Energy Sources: Liquid Petroleum Fuels (Crude Oil, Diesel, Gasoline, Bunker, Kerosene), Liquid Biofuels (Ethanol), Solid Materials (Coal, Wood, Uranium, Mixed Trash), Gas Fuels (Hydrogen, Methane, Propane, Natural Gas)
Open Energy Systems
Open Energy Systems: Typically use energy that is free flowing and not locked into a certain state or unit of form such as solar, wind, wave, tidal and universal or cosmic energy. The movement of this kinetic energy is harnessed to move a mechanical motor to generate electricity. This movement of energy can also be harnessed in other unique ways. Open Energy Systems sources of energy are usually not proprietary or owned forms of energy or materials, hence the term “free energy”. Open Energy Systems typically use implosion or concentrating technologies.
Energy Sources: Solar, Wind, Wave, Tidal, Universal Energies
Explosion Energy Technologies
Explosion Energy Technologies: Typically generate heat, noisier, expanding energy that breaks apart energy by force. Supports decay, composting, burning, dissipating or destroying materials. These technologies have been the foundation for what our human civilization has used to create with and evolve to this point. Although we are at the cusp of learning new ways to work with energy and technologies.
Implosion Energy Technologies
Implosion Energy Technologies: Concentrate energy, quieter and produce cooling and support an increase in order or lower entropy. Inward spiraling motion of energy works with nature in a creative and constructive manner. These technologies are just starting to be discovered by humans though nature uses it in tornados and in wind and water movement. Viktor Shauberger pioneered work in this field of technology.
Alternative energy systems is an overview of ideas and possibilities for energy sources, systems and how we use them on our planet. There are four main sections on this page to give a clear view of of possible alternative energy systems for our use that benefit us, support our needs and are in harmony with the planet’s natural processes, the environment and life forms.
CLEAN CONTINUOUS ENERGY SYSTEMS
There are many options today for clean renewable (continuous) energy sources and a growing abundance in variety and methods for these technologies. Each has its own unique ability to be used in different regions and environments on the planet. The energy source for solar, wind, wave and tidal is the sun’s radiation. The density of this energy is increased by what we call weather and the inertia of energy through change and movement. For example; wave energy is a much denser form of energy (higher concentration of energy) than solar energy. Geo-thermal energy is created from the heat and pressure in the core of the Earth from the decay processes of elements. These are all clean continuous energy sources based on the planet’s natural processes. They are continuous and not limited in overall amount as fossil fuel energy sources. They are considered clean because they do not offset the balance of our environment and atmosphere as fossil fuels do, which are naturally deep in the planet, not above its surface.

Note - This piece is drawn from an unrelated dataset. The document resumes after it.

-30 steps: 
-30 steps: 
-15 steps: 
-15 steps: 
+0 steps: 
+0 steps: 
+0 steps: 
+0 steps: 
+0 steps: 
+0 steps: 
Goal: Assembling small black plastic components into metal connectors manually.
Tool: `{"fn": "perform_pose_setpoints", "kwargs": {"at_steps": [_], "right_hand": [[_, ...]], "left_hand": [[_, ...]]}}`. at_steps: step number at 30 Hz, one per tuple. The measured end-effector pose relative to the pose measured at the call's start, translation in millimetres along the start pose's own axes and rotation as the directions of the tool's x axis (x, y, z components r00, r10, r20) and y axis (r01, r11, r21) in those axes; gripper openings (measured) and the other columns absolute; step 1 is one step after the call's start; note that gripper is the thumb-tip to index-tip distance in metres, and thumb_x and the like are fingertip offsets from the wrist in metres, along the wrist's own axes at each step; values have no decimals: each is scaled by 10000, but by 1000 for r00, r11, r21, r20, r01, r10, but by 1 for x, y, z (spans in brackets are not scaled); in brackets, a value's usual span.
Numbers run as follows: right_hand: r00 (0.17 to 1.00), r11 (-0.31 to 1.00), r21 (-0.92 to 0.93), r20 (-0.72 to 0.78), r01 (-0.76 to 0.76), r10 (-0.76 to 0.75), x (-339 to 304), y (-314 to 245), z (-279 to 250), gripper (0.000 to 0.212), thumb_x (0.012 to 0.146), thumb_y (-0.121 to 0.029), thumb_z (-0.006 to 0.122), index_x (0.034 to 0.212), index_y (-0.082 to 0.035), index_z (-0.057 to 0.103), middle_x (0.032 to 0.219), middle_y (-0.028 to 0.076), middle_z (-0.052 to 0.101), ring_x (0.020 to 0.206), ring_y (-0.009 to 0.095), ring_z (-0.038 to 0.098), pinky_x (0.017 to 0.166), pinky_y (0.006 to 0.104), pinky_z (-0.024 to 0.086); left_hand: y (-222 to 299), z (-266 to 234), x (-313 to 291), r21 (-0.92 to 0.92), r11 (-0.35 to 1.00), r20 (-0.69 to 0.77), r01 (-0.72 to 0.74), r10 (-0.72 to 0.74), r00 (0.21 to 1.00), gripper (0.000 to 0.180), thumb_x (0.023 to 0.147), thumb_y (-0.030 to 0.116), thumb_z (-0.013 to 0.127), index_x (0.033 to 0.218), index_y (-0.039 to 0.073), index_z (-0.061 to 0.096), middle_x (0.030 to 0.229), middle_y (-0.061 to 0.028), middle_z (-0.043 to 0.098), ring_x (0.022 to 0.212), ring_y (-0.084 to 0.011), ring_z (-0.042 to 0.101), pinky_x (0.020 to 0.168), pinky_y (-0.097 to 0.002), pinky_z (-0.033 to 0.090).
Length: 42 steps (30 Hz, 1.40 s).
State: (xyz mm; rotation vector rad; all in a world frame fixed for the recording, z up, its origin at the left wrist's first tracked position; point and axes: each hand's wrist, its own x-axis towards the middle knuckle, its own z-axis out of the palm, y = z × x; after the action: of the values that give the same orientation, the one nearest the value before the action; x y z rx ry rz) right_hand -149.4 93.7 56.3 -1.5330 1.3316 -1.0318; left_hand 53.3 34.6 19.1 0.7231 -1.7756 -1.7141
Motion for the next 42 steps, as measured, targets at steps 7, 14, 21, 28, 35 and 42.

Solar energy is generated by our sun’s radiation and allows for photo-voltaic technologies to transfer this energy into electric energy for our needs and use. This process requires fairly clear skies for the sun to shine its energy for maximum use and is available most of the year in most regions where people live on the planet. Solar energy is the least concentrated form of renewable energy at about 0.2 to 0.3 kilowatts per square meter. Solar panels are well known and highly produced today, typically made from silicon-dioxide or quartz sheets and have become very cost efficient with average of $2.50 to $3.50 per watt. Though you need a fair amount of surface space to set them up for individual, home or small application use and quite a lot of land space to set them up for large business, community and regional production use. There are a variety of new methods and technologies for even more effective use for solar energy and photo-voltaic systems.
SOLAR ENERGY TECHNOLOGIES
Pavagada Solar Park
This massive 13,000 acre, 2,000 MW solar park run by the Karnataka Government in Southern India will soon be the world’s largest solar farm.
Kurnool Ultra Solar Park
The Kurnool Solar Park in Southern India spreads out over almost 6,000 acres using over 4 million solar panels with a capacity of 1,000 megawatts..
Solar Hydrogen Paint
Paint uniquely designed to work both as a photo voltaic method for energy and able to extract water vapor transforming it into hydrogen energy.
Solar Roof Tiles
New solar panel form and function with improved aesthetics for application of a photo voltaic system for the roof of any building or structure.
Solar Panel Windows
Another innovative design for photo voltaic systems allowing for more functional ability to produce energy in building design for structures.
Solar Thermal Panels
This new technology uses a wider spectrum of light and an advanced shape design to convert the light and heat from the sun into electricity.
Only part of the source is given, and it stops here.